This year the Democratic leadership of the House and Senate made a strategic decision not to pass a budget for the federal government. They feared their spending priorities might not win the approval of voters in November’s elections, so they simply opted out of their budgetary responsibility.
That’s how Byron York starts off this article in the Washington Examiner: Unable To Govern, Dems Turn To Stephen Colbert.
To be fair, the Democratic leadership in the House and Senate claim that they’re waiting for the results of a bipartisan deficit commission study before they attempt a budget.
Neverthless, one of the cardinal duties of the House of Representatives is to pass a budget resolution. Despite a 77-seat majority, the House of Representatives is expected to adjourn for the elections without having even tried to pass a formal budget resolution.
Try managing your own spending without a budget. It’s nearly impossible. In fact, if you run into some one who refuses to set out a budget for themselves, it’s normally a sign that they not really that interested in controlling spending.
(For the record, I’ll stipulate that some GOP-led Houses of Representatives have failed to pass final budget resolutions. However, “never before” said GOP Representative Paul Ryan, “has the House never bothered to attempt to pass a budget, at least since 1974.” (Emphasis added). (FYI, 1974 was the year the Congressional Budget and Impoundment Control Act passed. This act spells out the federal budget process).
More recently, the Democratic leadership made a strategic decision not to decide whether to extend the Bush tax cuts, which are set to expire Dec. 31. If nothing is done, taxes will rise for every American who pays income tax. But, as with the budget, Democrats worried that raising at least some taxes might not win voter approval, so they left the most pressing economic decision of the moment unresolved.
Again, to be fair, many Democrats—and many Americans—DO think that at least some taxes should be raised. However, apparently many other Americans do not. Tactically, then, it may be smart politics to punt the issue until after the elections, into the lame-duck session.
Neverthless, I’d think that House Democrats would want to avoid irritating the voters, or embarassing themselves, any more than necessary, in between now and November.
Fortunately for we GOP foot soldiers, Representative Zoe Lofgren, chair of the House Judiciary Committee’s subcommittee on Immigration, did not agree.
Democrats in the House invited comedian Stephen Colbert to testify, in character as a buffoonish right-wing anchorman, before an otherwise serious hearing on migrant farm workers.
First off, how do you swear in a witness that then testifies in character?
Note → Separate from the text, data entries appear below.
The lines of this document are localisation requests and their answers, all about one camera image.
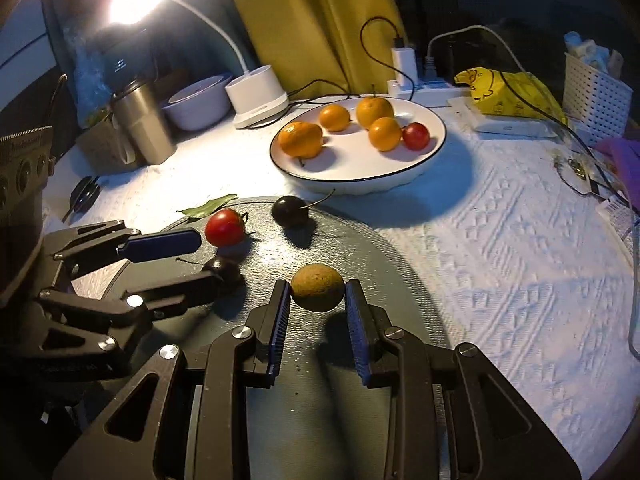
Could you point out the white power strip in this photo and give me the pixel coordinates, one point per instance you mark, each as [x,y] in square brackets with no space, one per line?
[435,93]

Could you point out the small mandarin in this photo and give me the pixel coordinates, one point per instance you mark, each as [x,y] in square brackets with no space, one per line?
[385,134]

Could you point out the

Secondly, in fairness, the Sesame Street character Elmo testified before a GOP-led House of Representatives…on the subject of children’s television. I’ll stipulate now that, if a GOP committee chair ever called a Muppet or Mighty Morphin Power Ranger or a member of the Fresh Beat Band to testify on health care reform or the status of migrant farm workers, that committee chair would deserve any derision they got.
Lastly, how does a committee chair turn over a Congressional committee platform to someone who obviously plans to have at least some fun with it?
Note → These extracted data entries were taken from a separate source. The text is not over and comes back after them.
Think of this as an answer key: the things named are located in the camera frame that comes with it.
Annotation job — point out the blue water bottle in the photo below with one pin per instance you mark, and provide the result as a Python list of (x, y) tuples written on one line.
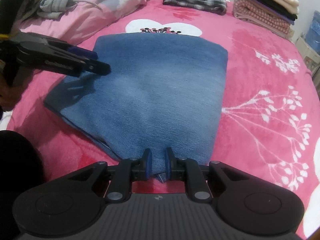
[(313, 35)]

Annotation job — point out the blue folded garment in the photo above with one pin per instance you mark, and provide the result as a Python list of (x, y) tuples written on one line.
[(265, 6)]

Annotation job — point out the white water dispenser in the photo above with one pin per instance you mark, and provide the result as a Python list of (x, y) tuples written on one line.
[(310, 57)]

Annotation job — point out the person's left hand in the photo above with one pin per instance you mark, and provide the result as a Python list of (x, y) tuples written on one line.
[(10, 96)]

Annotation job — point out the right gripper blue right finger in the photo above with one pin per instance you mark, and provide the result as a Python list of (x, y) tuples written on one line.
[(191, 173)]

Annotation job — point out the pink floral bed blanket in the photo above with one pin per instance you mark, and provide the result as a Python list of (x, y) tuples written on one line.
[(269, 123)]

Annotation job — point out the pink grey floral duvet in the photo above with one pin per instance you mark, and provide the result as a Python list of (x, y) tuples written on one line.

Colbert did say some useful things during his testimony. His “gravitas” for testifying before the subcommitee came from his having recently participated in a program where he worked in farm fields for a day, doing the work migrant workers normally do. At times he spoke meaningfully on that subject. At other times, though…
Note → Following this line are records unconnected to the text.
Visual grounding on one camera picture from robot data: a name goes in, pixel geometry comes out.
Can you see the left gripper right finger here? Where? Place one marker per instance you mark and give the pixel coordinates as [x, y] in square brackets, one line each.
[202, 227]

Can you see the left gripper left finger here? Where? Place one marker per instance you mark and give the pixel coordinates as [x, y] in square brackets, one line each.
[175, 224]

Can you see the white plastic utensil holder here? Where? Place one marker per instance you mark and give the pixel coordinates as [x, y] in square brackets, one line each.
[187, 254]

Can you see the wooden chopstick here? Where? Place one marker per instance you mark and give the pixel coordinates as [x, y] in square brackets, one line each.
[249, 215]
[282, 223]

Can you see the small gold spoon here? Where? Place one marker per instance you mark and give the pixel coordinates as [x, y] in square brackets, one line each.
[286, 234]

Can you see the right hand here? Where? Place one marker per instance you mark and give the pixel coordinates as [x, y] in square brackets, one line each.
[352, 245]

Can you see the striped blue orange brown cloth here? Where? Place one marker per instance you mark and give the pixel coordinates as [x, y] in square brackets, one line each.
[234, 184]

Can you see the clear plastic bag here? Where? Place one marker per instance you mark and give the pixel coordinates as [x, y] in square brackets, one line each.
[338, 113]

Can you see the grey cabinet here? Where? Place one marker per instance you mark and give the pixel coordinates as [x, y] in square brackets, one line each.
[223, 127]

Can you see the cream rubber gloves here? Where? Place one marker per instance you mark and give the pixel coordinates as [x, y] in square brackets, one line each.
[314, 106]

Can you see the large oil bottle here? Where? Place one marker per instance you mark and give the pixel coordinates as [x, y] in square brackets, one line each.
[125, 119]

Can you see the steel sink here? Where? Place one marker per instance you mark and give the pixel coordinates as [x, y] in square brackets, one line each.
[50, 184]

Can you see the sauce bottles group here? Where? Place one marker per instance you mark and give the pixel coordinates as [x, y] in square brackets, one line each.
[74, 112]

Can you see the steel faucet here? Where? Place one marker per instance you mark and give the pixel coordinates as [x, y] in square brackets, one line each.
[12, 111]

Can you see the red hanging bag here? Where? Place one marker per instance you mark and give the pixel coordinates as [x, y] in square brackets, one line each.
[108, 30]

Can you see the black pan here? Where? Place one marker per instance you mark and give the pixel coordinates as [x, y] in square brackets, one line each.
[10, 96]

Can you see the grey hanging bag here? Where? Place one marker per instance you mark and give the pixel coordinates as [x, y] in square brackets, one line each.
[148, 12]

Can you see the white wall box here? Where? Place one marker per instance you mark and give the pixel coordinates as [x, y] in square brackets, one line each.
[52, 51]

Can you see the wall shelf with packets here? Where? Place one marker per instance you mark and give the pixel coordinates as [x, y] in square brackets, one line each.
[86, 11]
- He tried to insert data from his colonoscopy into the Congressional Record.
- He said (in character, of course) that “cornpacker” was a slang term for a gay Iowan.
How bad of a spectacle was it? John Conyers, chairman of the entire House Judiciary Subcommittee, tried to get Colbert to leave. Apparently Conyers realized the PR Charlie-Foxtrot that was about to unfold. Conyers asked Colbert to submit his written testimony and leave.
Fortunately for GOP campaign operatives, Sub-Committee chair Lofgren quickly interceded and convinced Committee Chair Conyers to disregard his momentary flash of common sense. Conyers withdrew his objection, Colbert testified, both as himself and as his TV character…and there was much rejoicing in GOP circles.
Here’s some reaction to Colbert’s testimony:
Even some Democrats thought Stephen Colbert’s Capital Hill routine was more gaffe than goof.
House Majority Leader Steny Hoyer called the Comedy Central star’s bit, which had some laughing and others groaning last week, “not appropriate.”
“I think it was an embarrassment for Mr. Colbert more than the House,” the Maryland politician said on “Fox News Sunday.”
“What he had to say was not the way it should have been said,” Hoyer added.
(Source: NY Daily News, September 26th)
On the other hand, House Speaker Nancy Pelosi—the most powerful elected official in the House of Representatives, and third-in-line to the presidency—loved Colbert’s testimony.
GOP campaign commercial makers loved it, too.